ABOUT THIS TASK
Repeat exactly the lines below that lie between the line with "Camera: 607 x" and the line with "8.6, -0.7, 5.1", counting both of those lines as part of the answer.

PROVIDED MATERIAL
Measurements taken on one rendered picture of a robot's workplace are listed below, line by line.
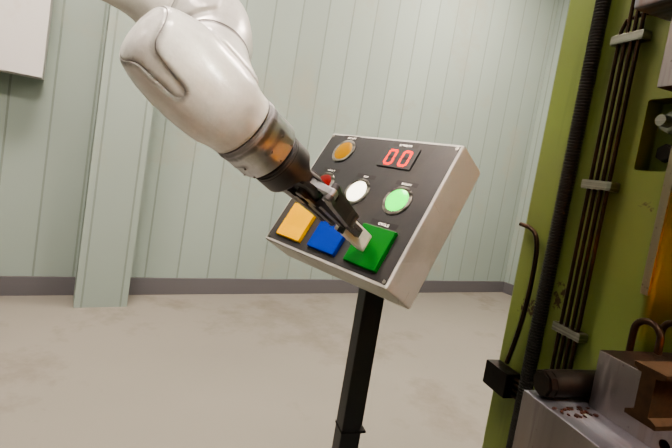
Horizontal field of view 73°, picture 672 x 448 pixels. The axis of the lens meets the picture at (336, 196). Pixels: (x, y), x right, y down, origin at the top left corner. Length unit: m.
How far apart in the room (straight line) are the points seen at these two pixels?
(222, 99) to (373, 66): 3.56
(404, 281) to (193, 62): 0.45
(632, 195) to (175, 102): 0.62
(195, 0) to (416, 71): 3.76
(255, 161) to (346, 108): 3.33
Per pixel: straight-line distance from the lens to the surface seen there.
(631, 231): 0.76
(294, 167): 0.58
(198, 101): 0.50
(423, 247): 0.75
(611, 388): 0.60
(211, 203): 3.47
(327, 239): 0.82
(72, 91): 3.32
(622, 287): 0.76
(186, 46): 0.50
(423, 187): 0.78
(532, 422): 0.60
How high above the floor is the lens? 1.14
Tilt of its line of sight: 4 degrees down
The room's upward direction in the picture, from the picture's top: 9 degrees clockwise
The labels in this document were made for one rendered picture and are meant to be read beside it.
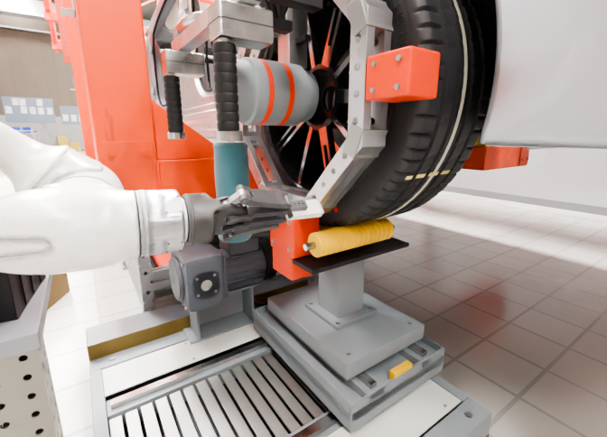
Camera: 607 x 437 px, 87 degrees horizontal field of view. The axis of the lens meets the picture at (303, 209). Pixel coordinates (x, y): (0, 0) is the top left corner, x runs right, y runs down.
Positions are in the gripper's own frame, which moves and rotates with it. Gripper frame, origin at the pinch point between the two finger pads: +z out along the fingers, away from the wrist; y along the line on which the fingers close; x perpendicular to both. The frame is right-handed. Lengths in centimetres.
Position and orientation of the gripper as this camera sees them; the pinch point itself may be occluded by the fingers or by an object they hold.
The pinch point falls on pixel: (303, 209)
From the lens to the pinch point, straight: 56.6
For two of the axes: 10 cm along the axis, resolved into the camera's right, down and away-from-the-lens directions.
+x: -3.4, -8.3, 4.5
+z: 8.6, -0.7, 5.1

* * *

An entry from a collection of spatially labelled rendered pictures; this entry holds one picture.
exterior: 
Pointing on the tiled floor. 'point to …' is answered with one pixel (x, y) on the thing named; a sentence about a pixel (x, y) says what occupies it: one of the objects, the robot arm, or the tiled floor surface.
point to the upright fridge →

SOLUTION TO THE PROBLEM
Camera: 607 x 437 px, 87 degrees horizontal field of view. The axis of the lens meets the picture at (303, 209). Pixel coordinates (x, y): (0, 0) is the top left corner, x runs right, y runs down.
Positions are in the gripper's own frame, which moves and rotates with it. Gripper frame, origin at the pinch point between the two finger pads: +z out along the fingers, away from the wrist; y along the line on which the fingers close; x perpendicular to both. The frame is right-handed. Lengths in centimetres.
Position and orientation of the gripper as this camera sees them; the pinch point itself may be occluded by the fingers or by an object they hold.
The pinch point falls on pixel: (303, 209)
From the lens to the pinch point, straight: 56.6
For two of the axes: 10 cm along the axis, resolved into the camera's right, down and away-from-the-lens directions.
+x: -3.4, -8.3, 4.5
+z: 8.6, -0.7, 5.1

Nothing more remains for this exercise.